2017: the higher education year in review

15 December 2017

It’s been a rollercoaster of a year in higher education in Australia. 

Universities Australia has led a vast program of work on behalf of the sector – driving advocacy on a wide array of issues affecting our members.

Here we recap a few of the major undertakings and issues we’ve navigated in 2017.

Let’s start with the proposed cuts of $2.8 billion to universities and students – after $3.9 billion in earlier contributions to Budget repair.

If there’s just one moment that synthesises the sector’s unified and passionate advocacy against cuts, surely it was former Whyalla steelworker and UniSA student Chris Mills explaining the impact that cuts would inflict on a heavy industry town with an economy in transition.



In the eight months since the cuts were proposed, we have led a vast program of advocacy and communications – including the #stopunicuts content that was shared widely.

This included a series of powerful opinion pieces – here are just a sample of those that ran in The Advertiser, The Australian and the Australian Financial Review – and a large number of news stories on the impact the cuts would have on unis, future skills and Australia’s economic growth.

The lack of Senate support for the legislated cuts was made clear in mid-October, sparking media stories about the prospect of the Government seeking to make backdoor cuts.

Yet research showed cuts weren’t just unpopular with the Parliament – but also with the Australian people.

Australia’s ‘future fund’ for higher education – which has helped to build hugely-important facilities that help generate economic growth in regional Australia – also came under renewed threat. Once again, UA made the sector’s strong case to safeguard this driver of future jobs and growth.

In a year in which almost every sector shed further light on unacceptable behaviours right across our societies, Australian universities built on the comprehensive work program we launched in early 2016 to combat sexual assault and sexual harassment in university student communities.

The survey of our students that our universities – through UA – funded and asked the Australian Human Rights Commission to undertake, was released in August. With a commitment to further swift and strong action, UA released the sector’s 10-point action plan to guide our next steps.

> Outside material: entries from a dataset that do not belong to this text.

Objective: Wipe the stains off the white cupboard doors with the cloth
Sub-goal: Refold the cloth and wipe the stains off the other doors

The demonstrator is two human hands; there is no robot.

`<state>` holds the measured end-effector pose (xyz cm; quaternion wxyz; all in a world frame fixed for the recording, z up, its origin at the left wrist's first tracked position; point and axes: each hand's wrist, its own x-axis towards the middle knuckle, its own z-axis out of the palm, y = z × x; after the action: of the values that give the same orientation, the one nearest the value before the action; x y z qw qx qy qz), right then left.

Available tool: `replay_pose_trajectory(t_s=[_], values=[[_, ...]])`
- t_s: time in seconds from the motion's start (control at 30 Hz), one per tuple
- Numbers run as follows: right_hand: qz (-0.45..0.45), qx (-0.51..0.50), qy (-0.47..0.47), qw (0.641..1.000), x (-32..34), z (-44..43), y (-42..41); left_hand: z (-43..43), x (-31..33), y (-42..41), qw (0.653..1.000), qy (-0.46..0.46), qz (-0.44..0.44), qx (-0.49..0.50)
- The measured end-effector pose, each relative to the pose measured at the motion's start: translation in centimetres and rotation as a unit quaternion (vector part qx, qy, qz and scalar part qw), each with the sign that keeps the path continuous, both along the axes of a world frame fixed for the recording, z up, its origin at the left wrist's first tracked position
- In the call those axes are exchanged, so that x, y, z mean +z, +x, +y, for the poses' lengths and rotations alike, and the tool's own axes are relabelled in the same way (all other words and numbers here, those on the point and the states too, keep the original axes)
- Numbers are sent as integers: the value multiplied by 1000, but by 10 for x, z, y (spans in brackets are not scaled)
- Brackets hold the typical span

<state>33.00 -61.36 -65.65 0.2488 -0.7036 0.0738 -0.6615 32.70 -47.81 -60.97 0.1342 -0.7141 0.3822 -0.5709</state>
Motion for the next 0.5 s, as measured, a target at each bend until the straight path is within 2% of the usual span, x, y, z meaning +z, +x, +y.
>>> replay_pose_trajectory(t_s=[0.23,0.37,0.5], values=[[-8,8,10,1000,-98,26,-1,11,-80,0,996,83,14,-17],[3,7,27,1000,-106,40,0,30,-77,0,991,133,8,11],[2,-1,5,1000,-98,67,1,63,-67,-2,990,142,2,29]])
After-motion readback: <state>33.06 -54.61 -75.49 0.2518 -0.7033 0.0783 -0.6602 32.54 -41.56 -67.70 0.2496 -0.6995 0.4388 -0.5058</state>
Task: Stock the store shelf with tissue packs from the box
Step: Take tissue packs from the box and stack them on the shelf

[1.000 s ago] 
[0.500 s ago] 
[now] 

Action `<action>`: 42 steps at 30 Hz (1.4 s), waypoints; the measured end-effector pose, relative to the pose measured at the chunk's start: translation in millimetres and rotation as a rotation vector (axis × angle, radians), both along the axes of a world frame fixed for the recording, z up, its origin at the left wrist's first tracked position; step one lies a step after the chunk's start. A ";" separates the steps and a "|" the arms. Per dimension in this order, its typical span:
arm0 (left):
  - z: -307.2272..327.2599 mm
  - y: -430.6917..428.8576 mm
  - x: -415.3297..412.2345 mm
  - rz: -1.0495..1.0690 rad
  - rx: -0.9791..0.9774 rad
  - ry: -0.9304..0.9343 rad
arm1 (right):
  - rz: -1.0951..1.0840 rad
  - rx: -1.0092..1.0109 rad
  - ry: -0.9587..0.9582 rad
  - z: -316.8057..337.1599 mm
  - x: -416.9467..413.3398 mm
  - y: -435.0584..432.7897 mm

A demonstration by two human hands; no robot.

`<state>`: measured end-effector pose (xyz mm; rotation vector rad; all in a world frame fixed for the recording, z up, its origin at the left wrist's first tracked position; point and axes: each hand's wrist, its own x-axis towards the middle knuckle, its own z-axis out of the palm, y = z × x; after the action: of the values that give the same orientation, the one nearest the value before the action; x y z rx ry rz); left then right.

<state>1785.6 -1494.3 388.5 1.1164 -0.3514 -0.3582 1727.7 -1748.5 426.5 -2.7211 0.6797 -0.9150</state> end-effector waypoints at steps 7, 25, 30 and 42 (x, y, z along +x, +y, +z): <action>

And here is the powerful moment in which UA Chair Professor Margaret Gardner spoke directly to student survivors about what they had experienced at the hands of the person who sexually assaulted them.



In 2017, UA also launched the sector’s first comprehensive Indigenous strategy including ambitious targets that universities have set to boost their Aboriginal and Torres Strait Islander student enrolments.
The strategy was developed in partnership with the National Aboriginal and Torres Strait Islander Higher Education Consortium.

In a lyrical speech at the Parliament House launch, young Gumbaynggirr woman Lilly Brown – a University of Melbourne PhD student – spoke movingly about the thousands of generations of deep knowledge that Australia’s first people carry which connects to country.



In 2017, UA highlighted in our Startup Smarts publication the vast extent to which universities and their graduates are the driving force in Australia’s startup economy.

And in a stirring defence of evidence and expertise in a post-truth world, then UA Chair Professor Barney Glover highlighted the invaluable role of universities to safeguard public debate and facts.

And in a keynote to the Universities Australia Higher Education Conference 2017, the former US Ambassador to Australia the Hon Jeffrey Bleich spoke insightfully about what history can teach us as we navigate a turbulent global landscape and constant disruption.

And in a passionate masterclass on storytelling, iconic Australian actor Jack Thompson held the sector’s communicators spellbound at the Universities Australia Marketing Communications and Development conference.

In 2017, Australia’s earnings from international education hit a new record of $28 billion a year—and its crucial role in Australia’s soft diplomacy was recognised in the Foreign Policy White Paper.

UA spoke up – and the Government listened and acted in response – to avert changes to temporary work visa rules that would have impeded Australia’s ongoing ability to attract the best and brightest global university talent to work alongside our homegrown superstars.

Likewise, UA voiced members' concerns on the Australian Research Council’s Engagement and Impact exercise.

UA continued a sustained campaign to retain the $3.8 billion Education Investment Fund, the last source of Commonwealth support for higher education and research infrastructure. At the time of writing, the abolition Bill has not passed the parliament.

UA also marked the 10th anniversary of Universities Australia – and almost a century since its predecessor body was founded – with a short documentary: Keeping it Clever since 1920.



Graduate employability remained a top priority for our member universities, who do more than ever before to ensure their students are prepared for the world of work. And we provided regular media comment on how graduates continue to have a strong advantage in the job and salary markets – with nine in ten graduates in a full-time job three years after finishing study.

This year, UA also reinforced how crucial it is to have policy settings and smart public investments to ensure we can create new jobs to replace and extend those lost through technological disruption.

UA also played a crucial role to ensure the facts are understood on university attrition. And the higher education sector worked in close collaboration with Government to ensure new clear and consistent information on university entry requirements can be implemented.

All in all, it was a hectic and highly productive year.

We look forward to continuing to work on behalf of all universities in 2018.